* [Exercise brief] Locate every line in the records below that contains the word "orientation", and copy each one.

* [Provided data]
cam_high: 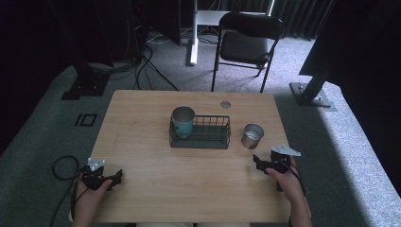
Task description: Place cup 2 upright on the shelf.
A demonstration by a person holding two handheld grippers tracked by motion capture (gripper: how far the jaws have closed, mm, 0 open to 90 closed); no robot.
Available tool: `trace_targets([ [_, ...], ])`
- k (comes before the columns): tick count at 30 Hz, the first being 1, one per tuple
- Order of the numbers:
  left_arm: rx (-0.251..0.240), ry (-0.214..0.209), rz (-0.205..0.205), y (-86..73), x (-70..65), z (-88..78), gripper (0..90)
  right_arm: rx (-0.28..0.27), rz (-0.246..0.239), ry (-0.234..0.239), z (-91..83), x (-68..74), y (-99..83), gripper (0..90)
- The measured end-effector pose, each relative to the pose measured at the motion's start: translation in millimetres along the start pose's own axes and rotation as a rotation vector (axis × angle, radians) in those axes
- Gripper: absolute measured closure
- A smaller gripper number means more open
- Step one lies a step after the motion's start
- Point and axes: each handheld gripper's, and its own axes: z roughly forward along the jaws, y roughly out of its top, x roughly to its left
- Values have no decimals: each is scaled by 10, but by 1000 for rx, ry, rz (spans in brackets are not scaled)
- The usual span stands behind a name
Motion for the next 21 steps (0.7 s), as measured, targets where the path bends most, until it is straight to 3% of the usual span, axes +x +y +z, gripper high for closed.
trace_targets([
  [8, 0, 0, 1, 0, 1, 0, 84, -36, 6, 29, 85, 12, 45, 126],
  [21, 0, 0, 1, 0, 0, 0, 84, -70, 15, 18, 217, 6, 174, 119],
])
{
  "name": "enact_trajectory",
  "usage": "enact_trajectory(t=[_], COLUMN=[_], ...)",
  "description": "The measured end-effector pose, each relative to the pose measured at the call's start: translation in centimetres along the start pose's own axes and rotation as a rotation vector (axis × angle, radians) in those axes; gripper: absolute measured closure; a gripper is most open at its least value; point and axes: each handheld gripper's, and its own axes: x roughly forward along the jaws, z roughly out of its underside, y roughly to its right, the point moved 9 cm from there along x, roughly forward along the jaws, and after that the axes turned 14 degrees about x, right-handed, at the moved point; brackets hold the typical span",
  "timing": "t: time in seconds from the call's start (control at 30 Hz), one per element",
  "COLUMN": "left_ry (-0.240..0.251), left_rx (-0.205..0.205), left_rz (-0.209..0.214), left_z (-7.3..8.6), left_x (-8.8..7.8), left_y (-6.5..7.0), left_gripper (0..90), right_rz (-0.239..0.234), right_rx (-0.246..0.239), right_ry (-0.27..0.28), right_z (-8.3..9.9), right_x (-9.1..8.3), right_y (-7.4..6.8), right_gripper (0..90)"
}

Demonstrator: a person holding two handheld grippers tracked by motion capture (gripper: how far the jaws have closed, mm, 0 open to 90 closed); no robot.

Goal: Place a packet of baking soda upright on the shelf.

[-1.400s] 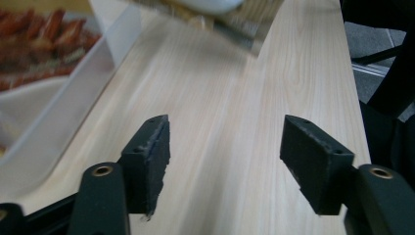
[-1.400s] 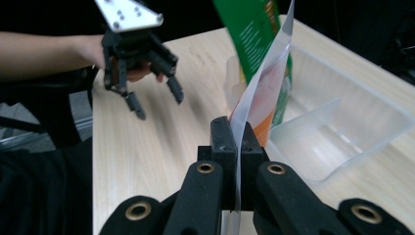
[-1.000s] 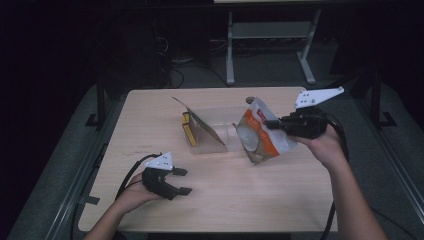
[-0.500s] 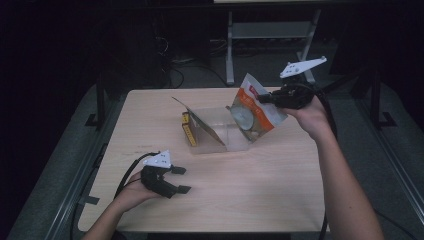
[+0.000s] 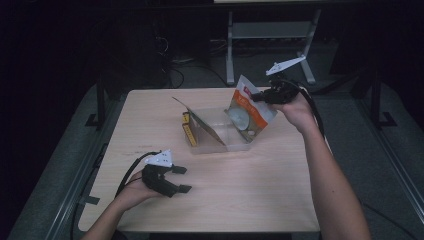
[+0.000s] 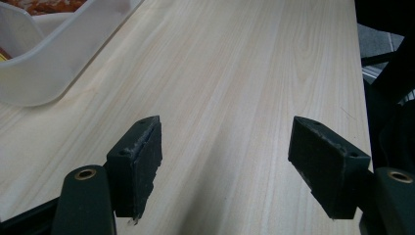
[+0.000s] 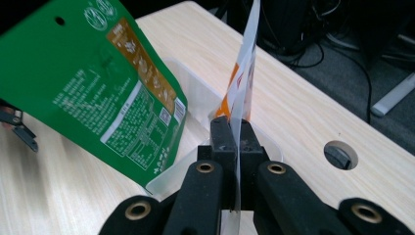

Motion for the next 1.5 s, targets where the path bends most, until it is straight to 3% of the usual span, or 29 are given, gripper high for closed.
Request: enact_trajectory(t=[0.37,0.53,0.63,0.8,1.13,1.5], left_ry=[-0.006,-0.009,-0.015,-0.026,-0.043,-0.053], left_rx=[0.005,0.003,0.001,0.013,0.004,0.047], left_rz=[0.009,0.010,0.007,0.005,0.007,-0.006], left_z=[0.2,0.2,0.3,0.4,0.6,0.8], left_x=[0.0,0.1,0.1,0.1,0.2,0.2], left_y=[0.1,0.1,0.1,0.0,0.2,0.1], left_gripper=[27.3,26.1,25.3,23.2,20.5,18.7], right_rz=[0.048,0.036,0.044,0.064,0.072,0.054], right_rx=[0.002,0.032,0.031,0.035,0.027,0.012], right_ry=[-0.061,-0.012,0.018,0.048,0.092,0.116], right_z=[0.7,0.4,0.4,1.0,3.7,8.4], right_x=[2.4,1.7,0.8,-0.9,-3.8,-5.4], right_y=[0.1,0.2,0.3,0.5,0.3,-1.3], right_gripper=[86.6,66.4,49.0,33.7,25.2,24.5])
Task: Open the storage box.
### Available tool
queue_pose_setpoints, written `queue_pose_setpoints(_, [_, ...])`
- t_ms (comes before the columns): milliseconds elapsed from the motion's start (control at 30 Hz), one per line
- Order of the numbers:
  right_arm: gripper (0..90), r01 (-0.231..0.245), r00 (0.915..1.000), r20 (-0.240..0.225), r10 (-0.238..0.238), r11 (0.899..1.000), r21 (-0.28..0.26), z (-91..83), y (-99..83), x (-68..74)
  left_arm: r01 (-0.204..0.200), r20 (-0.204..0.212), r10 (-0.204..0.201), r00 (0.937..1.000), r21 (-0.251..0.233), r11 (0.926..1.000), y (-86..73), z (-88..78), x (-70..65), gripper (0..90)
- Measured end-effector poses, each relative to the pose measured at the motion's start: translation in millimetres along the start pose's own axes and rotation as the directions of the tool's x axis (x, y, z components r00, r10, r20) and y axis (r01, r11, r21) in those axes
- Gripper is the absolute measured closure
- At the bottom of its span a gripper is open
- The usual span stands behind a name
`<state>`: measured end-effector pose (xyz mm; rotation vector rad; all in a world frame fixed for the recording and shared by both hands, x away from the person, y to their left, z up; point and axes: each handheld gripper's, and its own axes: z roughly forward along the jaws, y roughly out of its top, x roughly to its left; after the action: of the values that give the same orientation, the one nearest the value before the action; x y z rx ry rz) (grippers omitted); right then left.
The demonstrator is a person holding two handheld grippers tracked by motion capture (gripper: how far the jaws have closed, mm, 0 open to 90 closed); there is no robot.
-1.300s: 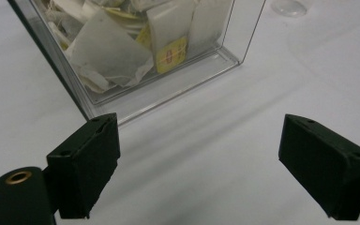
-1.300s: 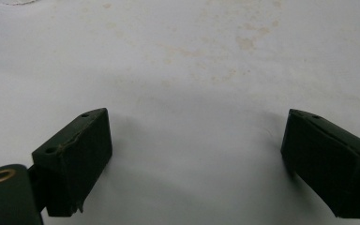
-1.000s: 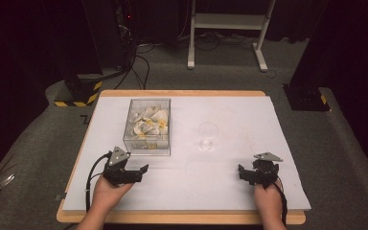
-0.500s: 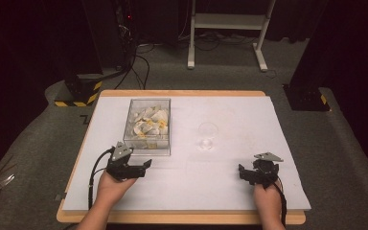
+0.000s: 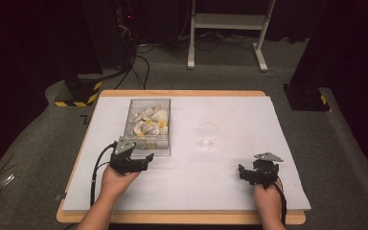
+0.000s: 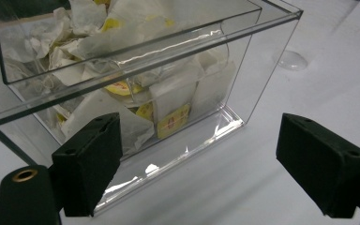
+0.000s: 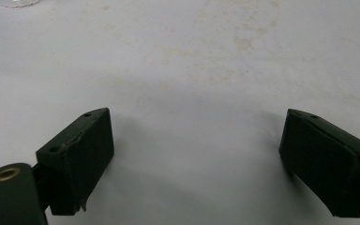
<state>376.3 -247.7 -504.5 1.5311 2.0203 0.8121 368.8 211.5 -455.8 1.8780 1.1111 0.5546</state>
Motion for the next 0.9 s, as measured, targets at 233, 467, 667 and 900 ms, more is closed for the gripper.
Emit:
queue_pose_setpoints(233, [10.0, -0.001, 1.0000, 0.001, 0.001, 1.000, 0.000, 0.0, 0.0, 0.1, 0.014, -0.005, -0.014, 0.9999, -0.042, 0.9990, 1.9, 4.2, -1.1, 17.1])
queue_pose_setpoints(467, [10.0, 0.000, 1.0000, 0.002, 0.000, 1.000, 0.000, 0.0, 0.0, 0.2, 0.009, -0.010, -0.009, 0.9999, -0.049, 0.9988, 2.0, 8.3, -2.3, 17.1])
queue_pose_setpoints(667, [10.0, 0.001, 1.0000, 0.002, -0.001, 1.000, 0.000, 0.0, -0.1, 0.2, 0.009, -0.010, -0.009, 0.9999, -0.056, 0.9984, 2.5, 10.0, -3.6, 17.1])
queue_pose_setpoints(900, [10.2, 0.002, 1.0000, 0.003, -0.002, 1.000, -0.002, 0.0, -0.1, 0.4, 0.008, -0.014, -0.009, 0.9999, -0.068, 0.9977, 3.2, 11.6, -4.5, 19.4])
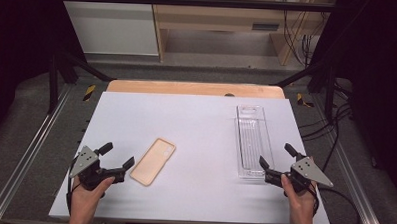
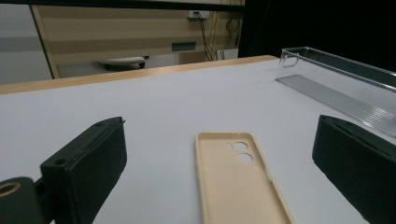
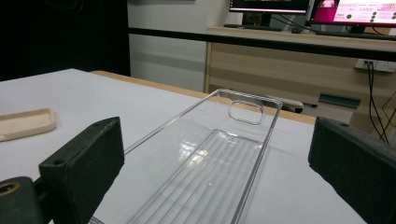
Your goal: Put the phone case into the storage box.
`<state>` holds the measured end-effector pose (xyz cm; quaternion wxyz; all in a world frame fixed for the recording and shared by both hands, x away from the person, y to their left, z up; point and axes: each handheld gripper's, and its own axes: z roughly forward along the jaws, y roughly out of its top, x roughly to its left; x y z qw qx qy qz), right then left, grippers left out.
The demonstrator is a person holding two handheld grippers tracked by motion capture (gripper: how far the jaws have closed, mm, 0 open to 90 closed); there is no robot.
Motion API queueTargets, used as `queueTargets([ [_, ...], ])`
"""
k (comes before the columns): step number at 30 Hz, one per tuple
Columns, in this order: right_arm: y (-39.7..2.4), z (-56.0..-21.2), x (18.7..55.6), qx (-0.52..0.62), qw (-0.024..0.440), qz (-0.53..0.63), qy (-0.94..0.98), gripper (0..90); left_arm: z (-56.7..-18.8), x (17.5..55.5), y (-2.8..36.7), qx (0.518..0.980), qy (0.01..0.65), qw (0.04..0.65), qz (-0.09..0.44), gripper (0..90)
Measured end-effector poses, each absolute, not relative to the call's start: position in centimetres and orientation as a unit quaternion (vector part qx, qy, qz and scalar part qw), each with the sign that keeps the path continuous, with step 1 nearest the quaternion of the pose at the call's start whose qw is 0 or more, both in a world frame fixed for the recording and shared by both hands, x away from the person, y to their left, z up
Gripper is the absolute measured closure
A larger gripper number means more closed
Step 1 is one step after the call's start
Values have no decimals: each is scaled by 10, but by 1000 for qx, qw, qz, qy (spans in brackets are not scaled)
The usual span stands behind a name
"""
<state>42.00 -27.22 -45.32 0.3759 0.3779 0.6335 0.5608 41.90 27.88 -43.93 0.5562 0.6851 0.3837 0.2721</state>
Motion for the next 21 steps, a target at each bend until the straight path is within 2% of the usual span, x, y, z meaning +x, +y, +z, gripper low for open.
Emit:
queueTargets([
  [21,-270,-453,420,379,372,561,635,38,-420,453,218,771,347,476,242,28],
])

* [Solution]
`<state>`: measured end-effector pose (xyz mm; rotation vector rad; all in a world frame fixed for the recording and shared by both hands, x away from the person, y to their left, z up; point and axes: each handheld gripper's, and its own axes: z roughly forward along the jaws, y roughly out of its top, x roughly to its left; after the action: of the values that give the same orientation, the one nearest the value before the action; x y z rx ry rz) (grippers omitted); right then left.
Measured end-effector poses, each absolute, not relative to the call's start: position in centimetres and orientation as a unit quaternion (vector part qx, qy, qz and scalar part qw), each with the sign that keeps the path continuous, with step 1 nearest the quaternion of the pose at the call's start whose qw is 0 or more, both in a world frame fixed for the recording and shared by both hands, x away from the person, y to their left, z up

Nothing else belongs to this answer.